Fallon shook her head.
“How can this happen? Can this even happen? I mean, this is physically impossible, really.” She pushed away from her table, letting her hands fall to her lap with a sigh. “There are no problems with the blood, other than the usual anemia of age. No signs of plague, no disease, no creatures–“
“Creatures?” The Alchemist eyed her. “You mean poisons.”
“No. I mean creatures. Sometimes, if people get very ill, you can see creatures in their blood. Very small, so small in fact that you wouldn’t even notice them if you didn’t have a glass like this. Sometimes, the creatures are given by flies, or mosquitoes, or bad water. Sometimes, the creatures live in the tissues. The liver is particularly susceptible. Hmm, we’d better check the livers...”
She pouted, grabbed a book, began flipping the pages.
Sherah stared at her for a long moment, before shaking her head. Her hair was loose about her shoulders, the ends tipped in red.
“Creatures. You are very amusing, Scholar.”
“Oh. Yeah. I have pretty markings too...”
“You do.”
Fallon sighed and closed her book, sweeping her eyes across her little table. Almost every inch of it was covered in books. Textbooks, workbooks, and most especially notebooks, journals that had been with her since her childhood. While her sisters had been learning practical skills, those of sewing and mending and cooking, she had been out in the jungle with her journals, observing the leaves, the trees, the insects. She had catalogued everything she had ever seen and her books were filled with sketches. Once, when she had been in her eighth summer, she had found the body of dead monkey, a Chi’Chen scout most likely and she had dissected it in secret. Within those notebooks and journals, she revealed everything.

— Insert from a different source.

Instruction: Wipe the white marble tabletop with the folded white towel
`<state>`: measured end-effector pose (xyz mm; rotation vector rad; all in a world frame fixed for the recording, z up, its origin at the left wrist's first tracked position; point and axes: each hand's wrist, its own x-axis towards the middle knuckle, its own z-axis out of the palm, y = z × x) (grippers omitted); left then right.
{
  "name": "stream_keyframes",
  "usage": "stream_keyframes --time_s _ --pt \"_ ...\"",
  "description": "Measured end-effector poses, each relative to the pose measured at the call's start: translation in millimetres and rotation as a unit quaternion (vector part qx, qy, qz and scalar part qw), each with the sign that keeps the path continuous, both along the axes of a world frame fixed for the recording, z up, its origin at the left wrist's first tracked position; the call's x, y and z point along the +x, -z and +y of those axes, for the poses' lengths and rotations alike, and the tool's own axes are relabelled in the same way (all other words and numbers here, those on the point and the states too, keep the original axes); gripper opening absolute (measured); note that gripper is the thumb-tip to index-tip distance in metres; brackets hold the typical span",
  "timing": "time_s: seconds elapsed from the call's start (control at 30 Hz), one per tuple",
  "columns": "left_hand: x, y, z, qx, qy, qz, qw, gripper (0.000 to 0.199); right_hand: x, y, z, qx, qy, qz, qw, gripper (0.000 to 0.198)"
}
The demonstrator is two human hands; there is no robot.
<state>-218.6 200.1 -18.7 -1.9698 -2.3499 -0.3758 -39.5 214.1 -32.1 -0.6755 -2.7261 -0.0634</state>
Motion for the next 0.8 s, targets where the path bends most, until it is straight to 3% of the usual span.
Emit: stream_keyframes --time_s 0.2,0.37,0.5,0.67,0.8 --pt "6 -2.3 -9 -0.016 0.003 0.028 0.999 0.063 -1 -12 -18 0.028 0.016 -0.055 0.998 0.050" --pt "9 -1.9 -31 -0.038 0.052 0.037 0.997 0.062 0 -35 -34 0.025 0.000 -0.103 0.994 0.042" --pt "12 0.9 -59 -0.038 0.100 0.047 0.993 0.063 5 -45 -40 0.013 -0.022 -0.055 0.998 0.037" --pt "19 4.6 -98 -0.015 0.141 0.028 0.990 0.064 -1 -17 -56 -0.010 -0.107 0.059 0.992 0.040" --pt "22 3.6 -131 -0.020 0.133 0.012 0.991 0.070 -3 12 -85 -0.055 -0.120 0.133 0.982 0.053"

The Alchemist’s table was simi
larly cluttered but with things other than books. There were jars of phosphorous and vials of ammonium. Sacks of animal remains were strewn about along with tiny boxes of jewels and odd, powdery rock. Spilling from a saddlebag, were silks, crusted in blood and labeled in ink. And candles. Many, many candles. It all smelled of incense, Fallon thought, like strange, exotic incense. Almost like the Alchemist, herself, strange and exotic. And perhaps, just a little bit frightening.
Then there was that pouch...
She pushed herself from the table, with its books and sketches and crossed over to the red satin pouch. It floated like a poppyseed on the breeze. She threw a glance in Sherah’s direction before raising her hand and poking it with a finger. It bobbed at the end of its unusual tether. With a frown, she tried again, pushing it gently downwards with her palm, only to have it float back up when her hand moved away.
“Um, Sherah, what, um, what exactly is in this?”
“Souls.”
It took her a moment to close her mouth.
“Oh.”
She tiptoed back to her table, trying not to hear the sucking, cracking sounds as the Aegypshan dug into yet another chest cavity.
“You may have him if you wish,” said Sherah after a moment.
“Him who? The‘dead guy’ him? Well, I don’t really think there’s enough room in my bags for a dead guy, even if he has over one hundred summers to his credit. Pretty remarkable, isn’t it? I mean, look at the white fur on his head, whiter even than the peaks of Kathandu. And his pelt, its so soft and wrinkly, like a comfortable pair of woolies. People look so wonderful when they’re old, don’t you agree, like the mountains? But really I don’t think—“
“I meant the grey lion.”
“Oh.”
It had come so unexpectedly. All Fallon could say was “Oh.”
And again. “Oh.”
“I have no designs on him. I shall leave him to you.”
“I don’t understand...”
The Alchemist paused to look up from her investigations. Her painted eyes narrowed and a crooked, almost wicked smile slid across her face. She ran bloody fingers through her black hair, and stretched out her arms, arching her long back like a drawn bow. She yawned.